That's one of the things us Jews are always kind of baffled about when Christians get all het up about whether there's Heaven and Hell, because Jews have never been all that concerned about it. I think there's a place in the Talmud where it's described as perpetual Torah study. And only the people who are writing the Talmud would enjoy that. Nerd heaven.
It's a classic example of asking people what heavens going to be like, and it will generally be a really awesome version of whatever they like to do the best. Which I'm fine with. But, yes: What could be more fun than to debate Torah?
It's a great coincidence that you're going to be in town on the 25th, because as you know, there will be no more actual Christians left on that day. They'll be gone.
HA! Because of the end of the world?
Because of the Rapture; it's on the 21st.
Is it the 21st this year? It's almost like Mother's Day. 'Which weekend is it, the 15th or the 17th?' You know I was just doing a booksigning in Minneapolis, and this guy comes up in the line and stands there and holds this sticker in front of his chest, and it says the end of the world will be may 21st. And I said 'What's this?' and he says 'I just found this sticker and I'm going to put it on my friend's car and see how long it takes him to realize.
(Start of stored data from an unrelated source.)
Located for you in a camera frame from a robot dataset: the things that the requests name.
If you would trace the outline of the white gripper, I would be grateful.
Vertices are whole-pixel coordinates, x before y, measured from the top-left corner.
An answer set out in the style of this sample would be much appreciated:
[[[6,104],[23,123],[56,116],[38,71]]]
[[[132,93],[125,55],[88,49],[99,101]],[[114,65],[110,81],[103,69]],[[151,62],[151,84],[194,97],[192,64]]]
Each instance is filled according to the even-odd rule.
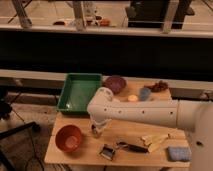
[[[110,119],[91,117],[91,133],[93,137],[99,138],[109,122]]]

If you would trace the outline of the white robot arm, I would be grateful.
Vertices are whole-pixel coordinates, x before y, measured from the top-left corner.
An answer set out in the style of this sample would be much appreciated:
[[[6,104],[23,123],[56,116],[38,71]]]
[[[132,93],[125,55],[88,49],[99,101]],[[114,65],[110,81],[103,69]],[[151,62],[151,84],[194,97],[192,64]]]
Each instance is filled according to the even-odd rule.
[[[157,100],[122,102],[99,88],[87,106],[92,123],[103,130],[110,119],[183,130],[191,147],[189,171],[213,171],[213,102]]]

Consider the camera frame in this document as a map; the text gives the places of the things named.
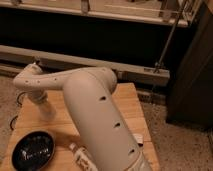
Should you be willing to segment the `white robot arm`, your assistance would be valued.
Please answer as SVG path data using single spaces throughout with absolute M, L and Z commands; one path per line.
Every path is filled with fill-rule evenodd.
M 112 98 L 117 77 L 111 69 L 86 67 L 44 74 L 38 65 L 29 64 L 13 84 L 35 104 L 45 100 L 48 90 L 63 92 L 84 143 L 75 152 L 84 171 L 152 171 Z

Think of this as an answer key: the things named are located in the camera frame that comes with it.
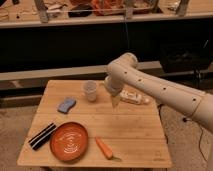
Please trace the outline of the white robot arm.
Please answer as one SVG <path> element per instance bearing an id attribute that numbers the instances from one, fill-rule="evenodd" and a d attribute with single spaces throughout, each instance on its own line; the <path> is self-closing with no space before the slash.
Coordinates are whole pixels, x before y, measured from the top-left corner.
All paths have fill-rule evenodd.
<path id="1" fill-rule="evenodd" d="M 125 84 L 132 86 L 190 117 L 213 133 L 212 94 L 140 72 L 137 65 L 138 60 L 132 53 L 125 53 L 111 61 L 106 68 L 106 90 L 116 96 Z"/>

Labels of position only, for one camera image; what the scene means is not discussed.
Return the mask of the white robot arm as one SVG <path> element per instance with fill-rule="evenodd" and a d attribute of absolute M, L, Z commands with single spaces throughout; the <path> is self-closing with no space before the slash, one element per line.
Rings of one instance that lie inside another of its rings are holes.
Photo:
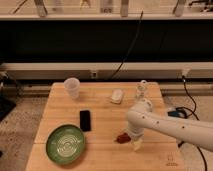
<path fill-rule="evenodd" d="M 213 123 L 160 116 L 152 112 L 148 99 L 137 101 L 126 113 L 126 132 L 132 140 L 151 129 L 213 152 Z"/>

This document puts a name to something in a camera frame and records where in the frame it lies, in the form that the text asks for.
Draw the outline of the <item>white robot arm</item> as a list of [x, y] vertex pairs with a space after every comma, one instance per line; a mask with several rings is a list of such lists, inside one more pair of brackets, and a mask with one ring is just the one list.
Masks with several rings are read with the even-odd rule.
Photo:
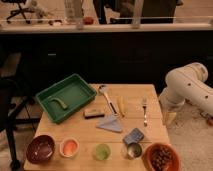
[[205, 84], [207, 68], [198, 62], [169, 71], [166, 74], [166, 87], [159, 95], [163, 124], [169, 125], [189, 100], [203, 112], [213, 117], [213, 88]]

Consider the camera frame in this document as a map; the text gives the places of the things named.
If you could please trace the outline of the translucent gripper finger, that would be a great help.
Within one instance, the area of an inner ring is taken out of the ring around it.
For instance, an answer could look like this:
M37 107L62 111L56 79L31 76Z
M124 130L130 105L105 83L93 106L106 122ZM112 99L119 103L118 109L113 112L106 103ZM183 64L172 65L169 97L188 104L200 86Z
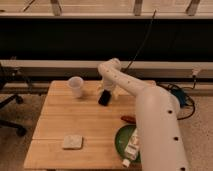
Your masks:
M118 99L119 98L119 91L117 88L115 88L112 92L112 96L114 99Z
M100 85L98 86L97 92L98 92L98 93L103 92L103 85L102 85L102 84L100 84Z

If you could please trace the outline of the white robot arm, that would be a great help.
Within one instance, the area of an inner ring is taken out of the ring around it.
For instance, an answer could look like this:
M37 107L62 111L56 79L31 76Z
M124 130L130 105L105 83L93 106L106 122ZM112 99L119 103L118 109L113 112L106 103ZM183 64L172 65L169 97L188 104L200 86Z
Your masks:
M177 114L178 99L155 83L121 72L121 62L112 58L98 65L103 89L116 85L135 97L136 127L143 171L189 171Z

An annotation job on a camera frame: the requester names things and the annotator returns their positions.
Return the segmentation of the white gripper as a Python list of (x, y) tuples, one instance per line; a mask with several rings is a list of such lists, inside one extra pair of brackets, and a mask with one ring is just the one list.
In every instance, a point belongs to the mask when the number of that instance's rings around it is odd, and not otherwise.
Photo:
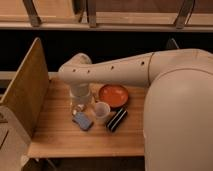
[(76, 115), (78, 112), (84, 111), (92, 101), (92, 92), (90, 85), (78, 84), (70, 86), (70, 107), (71, 113)]

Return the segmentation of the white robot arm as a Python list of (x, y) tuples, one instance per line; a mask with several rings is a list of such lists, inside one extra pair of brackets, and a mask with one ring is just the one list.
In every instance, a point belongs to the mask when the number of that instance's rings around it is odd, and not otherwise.
[(88, 83), (146, 87), (143, 135), (146, 171), (213, 171), (213, 53), (151, 52), (93, 64), (77, 54), (58, 70), (72, 97)]

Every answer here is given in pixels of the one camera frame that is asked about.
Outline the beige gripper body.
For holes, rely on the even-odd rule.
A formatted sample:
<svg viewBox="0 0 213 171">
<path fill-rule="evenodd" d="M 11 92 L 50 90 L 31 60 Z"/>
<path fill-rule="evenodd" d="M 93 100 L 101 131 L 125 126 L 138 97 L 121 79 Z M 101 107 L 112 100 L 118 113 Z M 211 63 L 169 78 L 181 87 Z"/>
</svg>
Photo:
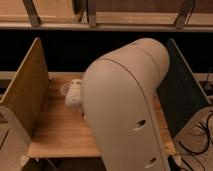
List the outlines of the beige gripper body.
<svg viewBox="0 0 213 171">
<path fill-rule="evenodd" d="M 72 79 L 70 81 L 72 84 L 72 93 L 71 97 L 65 97 L 65 105 L 74 110 L 79 110 L 82 106 L 81 100 L 81 79 Z"/>
</svg>

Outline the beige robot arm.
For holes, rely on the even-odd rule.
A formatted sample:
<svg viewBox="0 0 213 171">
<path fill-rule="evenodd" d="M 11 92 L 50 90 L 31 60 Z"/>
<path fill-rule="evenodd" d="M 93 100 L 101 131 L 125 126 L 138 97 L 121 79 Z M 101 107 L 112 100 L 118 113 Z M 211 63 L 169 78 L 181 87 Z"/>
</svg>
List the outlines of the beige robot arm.
<svg viewBox="0 0 213 171">
<path fill-rule="evenodd" d="M 169 54 L 152 38 L 96 59 L 81 79 L 61 87 L 65 104 L 81 111 L 107 171 L 170 171 L 154 111 Z"/>
</svg>

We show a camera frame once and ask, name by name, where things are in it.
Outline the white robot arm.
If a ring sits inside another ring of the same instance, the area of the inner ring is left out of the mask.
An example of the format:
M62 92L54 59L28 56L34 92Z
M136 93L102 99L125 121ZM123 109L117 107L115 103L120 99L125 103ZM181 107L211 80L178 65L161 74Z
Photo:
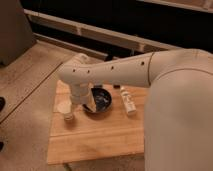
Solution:
M147 87L145 171L213 171L212 53L177 49L97 64L80 53L59 78L75 105L91 101L91 83Z

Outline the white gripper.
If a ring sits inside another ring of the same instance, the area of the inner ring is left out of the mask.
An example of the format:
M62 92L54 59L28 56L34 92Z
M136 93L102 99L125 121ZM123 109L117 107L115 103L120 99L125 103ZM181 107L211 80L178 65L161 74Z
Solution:
M96 103L91 101L91 90L88 84L73 84L70 88L70 99L74 104L86 104L85 108L91 113L96 112Z

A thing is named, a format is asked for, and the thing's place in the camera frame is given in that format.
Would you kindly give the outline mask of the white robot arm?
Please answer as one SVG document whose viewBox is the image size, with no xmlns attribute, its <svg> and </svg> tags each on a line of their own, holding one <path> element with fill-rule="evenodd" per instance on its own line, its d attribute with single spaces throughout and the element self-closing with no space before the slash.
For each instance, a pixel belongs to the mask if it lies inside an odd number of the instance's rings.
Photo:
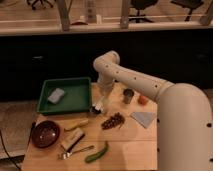
<svg viewBox="0 0 213 171">
<path fill-rule="evenodd" d="M 119 81 L 157 104 L 158 171 L 213 171 L 213 109 L 202 90 L 124 68 L 115 51 L 93 67 L 102 93 Z"/>
</svg>

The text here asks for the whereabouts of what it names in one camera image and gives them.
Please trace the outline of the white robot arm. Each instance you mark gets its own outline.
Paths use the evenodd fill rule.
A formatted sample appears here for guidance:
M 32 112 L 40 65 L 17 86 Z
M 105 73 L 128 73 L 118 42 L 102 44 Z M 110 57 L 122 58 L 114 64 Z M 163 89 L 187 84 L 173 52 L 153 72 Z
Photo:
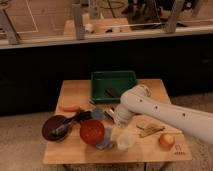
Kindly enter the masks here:
M 114 122 L 126 126 L 135 114 L 146 114 L 213 144 L 213 113 L 154 100 L 144 84 L 136 85 L 121 95 Z

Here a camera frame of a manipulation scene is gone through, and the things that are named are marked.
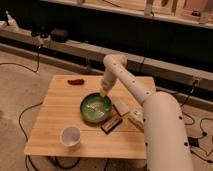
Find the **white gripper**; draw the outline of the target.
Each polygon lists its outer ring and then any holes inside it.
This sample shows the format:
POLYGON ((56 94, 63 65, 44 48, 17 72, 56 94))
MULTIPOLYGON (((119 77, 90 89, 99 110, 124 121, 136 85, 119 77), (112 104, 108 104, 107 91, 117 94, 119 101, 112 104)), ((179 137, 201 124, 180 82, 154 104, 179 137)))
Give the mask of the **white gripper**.
POLYGON ((107 96, 107 92, 105 91, 110 91, 113 86, 116 83, 116 78, 114 76, 104 76, 103 79, 101 80, 101 87, 104 91, 100 91, 100 96, 105 97, 107 96))

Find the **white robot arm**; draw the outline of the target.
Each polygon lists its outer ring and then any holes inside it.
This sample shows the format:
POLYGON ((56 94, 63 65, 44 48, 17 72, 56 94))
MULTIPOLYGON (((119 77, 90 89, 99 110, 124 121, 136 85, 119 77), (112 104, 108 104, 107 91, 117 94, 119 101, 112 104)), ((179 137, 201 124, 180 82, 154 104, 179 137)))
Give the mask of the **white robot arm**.
POLYGON ((103 59, 101 94, 107 95, 117 80, 143 107, 147 171, 194 171, 181 107, 174 96, 152 91, 127 69, 124 55, 103 59))

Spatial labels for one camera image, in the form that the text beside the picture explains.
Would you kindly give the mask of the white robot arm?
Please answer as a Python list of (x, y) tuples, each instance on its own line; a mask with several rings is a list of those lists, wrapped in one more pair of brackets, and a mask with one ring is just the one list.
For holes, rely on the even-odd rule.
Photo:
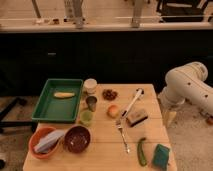
[(213, 87), (205, 83), (207, 77), (207, 67), (201, 62), (175, 67), (166, 73), (166, 86), (158, 95), (166, 127), (174, 120), (176, 109), (186, 99), (197, 105), (204, 115), (213, 117)]

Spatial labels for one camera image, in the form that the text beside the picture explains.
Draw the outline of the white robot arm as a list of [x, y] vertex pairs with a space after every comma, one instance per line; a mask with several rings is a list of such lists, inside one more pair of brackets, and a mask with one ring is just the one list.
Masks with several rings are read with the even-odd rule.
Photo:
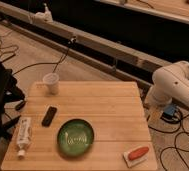
[[166, 106], [176, 99], [189, 107], [189, 62], [160, 67], [152, 74], [153, 85], [146, 96], [151, 106]]

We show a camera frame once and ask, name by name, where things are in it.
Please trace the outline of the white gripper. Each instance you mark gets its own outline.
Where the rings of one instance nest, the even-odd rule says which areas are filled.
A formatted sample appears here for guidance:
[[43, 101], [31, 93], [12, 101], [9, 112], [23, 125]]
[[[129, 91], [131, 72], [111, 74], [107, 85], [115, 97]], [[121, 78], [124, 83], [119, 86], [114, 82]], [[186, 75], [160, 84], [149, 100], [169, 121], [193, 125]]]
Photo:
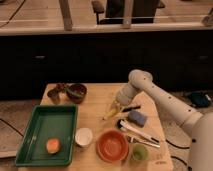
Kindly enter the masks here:
[[119, 113], [123, 106], [129, 105], [134, 97], [140, 92], [139, 89], [132, 86], [130, 83], [125, 84], [116, 94], [116, 101], [111, 104], [111, 112]]

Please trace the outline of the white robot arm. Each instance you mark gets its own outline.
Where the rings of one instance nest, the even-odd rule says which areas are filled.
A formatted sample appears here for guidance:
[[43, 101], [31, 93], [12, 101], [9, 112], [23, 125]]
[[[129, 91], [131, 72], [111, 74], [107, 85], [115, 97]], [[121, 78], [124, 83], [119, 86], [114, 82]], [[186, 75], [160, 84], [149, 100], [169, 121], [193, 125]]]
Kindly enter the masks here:
[[142, 91], [164, 107], [191, 138], [188, 171], [213, 171], [213, 112], [200, 113], [155, 85], [151, 73], [138, 69], [129, 73], [128, 82], [117, 92], [115, 99], [120, 105], [127, 106]]

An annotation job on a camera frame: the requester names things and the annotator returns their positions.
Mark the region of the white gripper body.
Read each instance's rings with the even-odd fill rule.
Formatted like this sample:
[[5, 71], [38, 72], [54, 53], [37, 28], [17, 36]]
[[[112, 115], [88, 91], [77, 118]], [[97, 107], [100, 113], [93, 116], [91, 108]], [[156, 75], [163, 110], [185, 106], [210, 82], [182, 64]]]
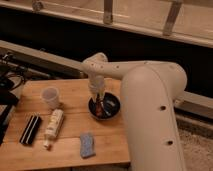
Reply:
[[103, 77], [90, 77], [89, 78], [89, 90], [93, 97], [99, 95], [101, 98], [104, 97], [105, 92], [105, 81]]

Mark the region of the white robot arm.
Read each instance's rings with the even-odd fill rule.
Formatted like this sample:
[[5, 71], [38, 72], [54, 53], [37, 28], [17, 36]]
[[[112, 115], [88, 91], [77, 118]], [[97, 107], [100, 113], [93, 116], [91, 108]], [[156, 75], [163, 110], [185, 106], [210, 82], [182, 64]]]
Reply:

This guy's idea of a good time is putting this kind of bumper sticker on his friends' cars. In order to save their souls? Oh, no, no! Subversive humor! The dorm humor in all of us.
We found out about it from a billboard, so we're having a Rapture Issue.
Ahahaha, no way!
Yeah, it's going to be -- well it's not going to be the last issue, because obviously all of us will still be here.
You'll rise from the ashes.
I think we'll be left behind.
We are, you know, a punk rock liberal alternative newsweekly. There's no hope for us. Which is cool, though; we can cover the apocalypse.
Somebody needs to.
By the way, are you familiar with where the whole Rapture thing comes from, the earthquake in Asia Minor and the rebuilding of the city and all that?